The driver’s seat is installed between the main and front spars and rests mainly on the latter. The stick, made of duralumin tubing weighing 130 g, is mounted for all-round movement with a hollow steel ball weighing 46 g in a hollow spherical shell ring of 32 g machined from aluminum alloy. The joint is attached to a pyramid-like plywood support on the front spar. The foot lever for the rudder control is assembled hollow and weighs 150 g with great strength, including the sheet aluminum foot rests. The fuselage nose, which was built so strong that it also protected against rollovers, carries a clad body of bamboo skeleton. The fuselage leading edge, which grows out of the wings, ends behind the trailing edge of the wing in the plywood separating bulkhead.

The landing gear bodies are designed in a somewhat peculiar manner, growing out of the wing spars without lateral support. They have proven to be of excellent strength and allow an extremely comfortable landing on the all-round rubber-sprung ash runners. Their completely streamlined fairing ensured the lowest possible air resistance. An unfavorable influence of the same on the directional stability has not been shown.

The tail is supported by a low spur formed from canes tied together. The continuous elevator, weighing 1400 g, and the rudder, weighing 600 g, are mounted on duralumin pins in duralumin bushings and are easily removable. The control cables can be disconnected on peculiar, very safe snap hooks and released with safety pin-like steel spigots on the control arms without the need to release the turnbuckle safety device made with steel wire. Disassembly or assembly of the entire tail, which incidentally weighs only 11 kg complete, can be accomplished in 2 minutes by three men.
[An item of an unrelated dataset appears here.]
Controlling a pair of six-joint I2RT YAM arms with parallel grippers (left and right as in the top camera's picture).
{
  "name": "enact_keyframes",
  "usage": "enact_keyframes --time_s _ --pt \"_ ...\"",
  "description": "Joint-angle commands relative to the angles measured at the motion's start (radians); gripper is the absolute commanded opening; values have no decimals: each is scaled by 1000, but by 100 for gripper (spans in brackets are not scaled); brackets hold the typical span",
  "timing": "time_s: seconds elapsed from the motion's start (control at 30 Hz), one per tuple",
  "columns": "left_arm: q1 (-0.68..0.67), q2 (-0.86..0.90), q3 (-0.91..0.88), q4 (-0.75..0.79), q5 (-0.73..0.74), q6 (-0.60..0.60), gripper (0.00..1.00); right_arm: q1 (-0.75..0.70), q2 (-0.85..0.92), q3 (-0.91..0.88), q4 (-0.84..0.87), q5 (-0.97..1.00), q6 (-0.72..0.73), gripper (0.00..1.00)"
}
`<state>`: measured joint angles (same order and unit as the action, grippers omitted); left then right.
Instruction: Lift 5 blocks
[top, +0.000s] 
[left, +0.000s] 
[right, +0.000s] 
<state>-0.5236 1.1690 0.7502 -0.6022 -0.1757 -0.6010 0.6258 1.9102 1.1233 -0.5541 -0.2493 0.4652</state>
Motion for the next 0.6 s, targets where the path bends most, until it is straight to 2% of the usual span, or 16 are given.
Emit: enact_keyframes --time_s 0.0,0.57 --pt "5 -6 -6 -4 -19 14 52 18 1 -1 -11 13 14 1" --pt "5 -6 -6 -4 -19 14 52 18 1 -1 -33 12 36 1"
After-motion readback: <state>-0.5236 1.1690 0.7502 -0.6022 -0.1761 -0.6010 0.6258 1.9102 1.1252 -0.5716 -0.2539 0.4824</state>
For road transport, the main part of the apparatus could be driven transversely on a specially built two-wheeled cart.

Takeoff was accomplished by pulling out a rubber cord looped around hooks at the rear skid ends, which the auxiliary crew kept in their hands after takeoff. With an empty weight of 62 kg and a wing loading of about 9 kg, the machine took off with the guide already smoothly in 4 m/s wind. On the other hand, it kept very stable even in the strong gusts of the last Rhön flying days.The excellent visibility, the correct position of the center of gravity, the good control sensitivity and maneuverability, as well as the good characteristics of the thick airfoil in fast and slow flight make it a type of extremely pleasant flight characteristics and suitable for sailing experiments by utilizing gust energy as well as for training.”